Su lengua reseca e hinchada se sintió muy rara en mi boca, sabía realmente mal, a pesar de todo lo ignoré y cogiéndola en volandas la llevé hasta la habitación apresuradamente.
Con pasión me desnudé y le saqué la poca ropa sucia que llevaba encima, me enfadé al ver que sus bragas estaban manchadas de semen y que en sus muslos se podía apreciar marcas de mordiscos y rasguños.A pesar de todo en ese momento la pasión me envolvía,así que me lancé encima de Ella y la penetré salvajemente haciendo caso omiso de todas las cosas desagradables.
Pero en mitad del polvo todo se deshincho, no podía dejar de darle vueltas a la cabeza, Ella olía a otros tíos, en su cuello y en su pecho también había otras marcas y de la pasión pasé al más absoluto de los enfados. Me aparté y me senté en la cama, el aire no me llegaba a los pulmones y las lágrimas pugnaban pro salir, ¿Cómo podía ser tan imbécil?
-Se lo que hiciste anoche.- le espeté, Ella emitió un respingo de terror, se delataba con cada gesto, era una puta mentirosa.
Me maldije y tragándome mi orgullo me levanté y comencé a vestirme, la notaba detrás de mi, inquisidora, falsa, observando lo que hacía, en ese momento quise herirla, joderla como ella me jodía a mi y en un arrebato de crueldad busqué en mi bolsillo y encontré dos billetes doblados, los billetes con los que tenía pensado invitarla a desayunar y comprarle unas rosas rojas que tanto le gustaban para poner en el recibidor, me giré y desafiándola le dije:
-Era una prueba que no has superado, eres una puta, adiós.

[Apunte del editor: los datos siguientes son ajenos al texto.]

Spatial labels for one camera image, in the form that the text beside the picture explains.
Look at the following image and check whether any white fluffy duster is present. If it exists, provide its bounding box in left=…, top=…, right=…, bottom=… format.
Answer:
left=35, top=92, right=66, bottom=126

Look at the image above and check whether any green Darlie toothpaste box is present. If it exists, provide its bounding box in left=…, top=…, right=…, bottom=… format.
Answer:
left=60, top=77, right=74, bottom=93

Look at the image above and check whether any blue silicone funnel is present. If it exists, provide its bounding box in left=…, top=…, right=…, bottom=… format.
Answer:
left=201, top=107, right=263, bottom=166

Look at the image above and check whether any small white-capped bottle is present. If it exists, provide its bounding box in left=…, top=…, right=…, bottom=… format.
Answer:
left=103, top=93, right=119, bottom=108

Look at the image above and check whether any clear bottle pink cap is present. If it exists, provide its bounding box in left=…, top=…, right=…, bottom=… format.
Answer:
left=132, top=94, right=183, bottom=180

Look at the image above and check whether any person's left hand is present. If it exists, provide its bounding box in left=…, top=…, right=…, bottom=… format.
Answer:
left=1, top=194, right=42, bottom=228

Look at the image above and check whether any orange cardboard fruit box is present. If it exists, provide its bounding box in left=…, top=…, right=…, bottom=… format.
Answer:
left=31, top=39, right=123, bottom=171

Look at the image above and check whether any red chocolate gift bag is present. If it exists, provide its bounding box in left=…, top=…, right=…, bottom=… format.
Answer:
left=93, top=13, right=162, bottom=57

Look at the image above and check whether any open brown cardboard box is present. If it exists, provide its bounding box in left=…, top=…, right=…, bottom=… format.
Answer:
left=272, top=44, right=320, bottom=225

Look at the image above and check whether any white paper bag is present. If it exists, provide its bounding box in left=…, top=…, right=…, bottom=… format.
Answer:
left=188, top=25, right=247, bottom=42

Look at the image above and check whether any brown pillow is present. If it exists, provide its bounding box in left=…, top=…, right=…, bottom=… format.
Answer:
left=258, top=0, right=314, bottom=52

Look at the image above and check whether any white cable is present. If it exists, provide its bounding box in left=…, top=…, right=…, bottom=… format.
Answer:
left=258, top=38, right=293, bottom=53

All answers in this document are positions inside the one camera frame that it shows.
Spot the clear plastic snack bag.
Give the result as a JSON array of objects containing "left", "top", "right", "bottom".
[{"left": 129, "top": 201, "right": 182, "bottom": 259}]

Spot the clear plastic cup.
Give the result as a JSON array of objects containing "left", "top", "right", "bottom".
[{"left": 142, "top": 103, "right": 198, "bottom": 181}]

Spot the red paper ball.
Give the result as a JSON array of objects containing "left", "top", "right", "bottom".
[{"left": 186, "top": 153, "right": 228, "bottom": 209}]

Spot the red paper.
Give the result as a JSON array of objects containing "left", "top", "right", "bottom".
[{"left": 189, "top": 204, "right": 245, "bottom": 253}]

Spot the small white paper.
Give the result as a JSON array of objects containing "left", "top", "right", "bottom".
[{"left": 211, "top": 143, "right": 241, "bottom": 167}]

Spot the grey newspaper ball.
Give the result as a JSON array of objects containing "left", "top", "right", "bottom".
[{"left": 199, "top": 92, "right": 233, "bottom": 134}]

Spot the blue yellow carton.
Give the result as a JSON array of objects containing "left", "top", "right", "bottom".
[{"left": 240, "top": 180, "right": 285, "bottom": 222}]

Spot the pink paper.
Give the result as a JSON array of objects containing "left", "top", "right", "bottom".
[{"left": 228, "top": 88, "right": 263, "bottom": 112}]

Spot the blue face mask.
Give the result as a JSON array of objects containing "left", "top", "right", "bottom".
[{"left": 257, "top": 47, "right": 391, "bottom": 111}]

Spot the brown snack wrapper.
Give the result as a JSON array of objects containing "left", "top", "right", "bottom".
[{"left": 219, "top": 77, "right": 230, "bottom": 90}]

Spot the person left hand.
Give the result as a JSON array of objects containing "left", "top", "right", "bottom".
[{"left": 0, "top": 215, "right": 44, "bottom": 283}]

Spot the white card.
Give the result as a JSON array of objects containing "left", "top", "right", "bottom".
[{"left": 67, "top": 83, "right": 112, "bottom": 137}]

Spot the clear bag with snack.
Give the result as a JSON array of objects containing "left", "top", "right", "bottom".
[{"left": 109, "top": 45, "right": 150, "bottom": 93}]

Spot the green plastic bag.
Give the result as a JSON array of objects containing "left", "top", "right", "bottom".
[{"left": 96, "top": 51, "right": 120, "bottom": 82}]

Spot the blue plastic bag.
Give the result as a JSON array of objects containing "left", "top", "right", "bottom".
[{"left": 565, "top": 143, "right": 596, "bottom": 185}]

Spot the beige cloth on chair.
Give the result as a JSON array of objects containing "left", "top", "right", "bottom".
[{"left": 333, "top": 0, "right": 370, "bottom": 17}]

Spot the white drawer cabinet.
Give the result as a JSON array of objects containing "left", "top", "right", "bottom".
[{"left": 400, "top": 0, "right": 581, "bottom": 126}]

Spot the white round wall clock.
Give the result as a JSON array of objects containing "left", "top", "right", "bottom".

Y le arrojé los dos billetes a la cara, me sentí un gusano, un cerdo sin corazón y Ella me miró como si hubiese atravesado el suyo con un cuchillo de matarife.
Las lágrimas seguían empujando así que sin dilación me dí la vuelta y salí de aquella casa, en el rellano rompí a llorar.
La había perdido, la había perdido para siempre y todo por no saber ayudarla cuando realmente tenía que haber sido su hombre.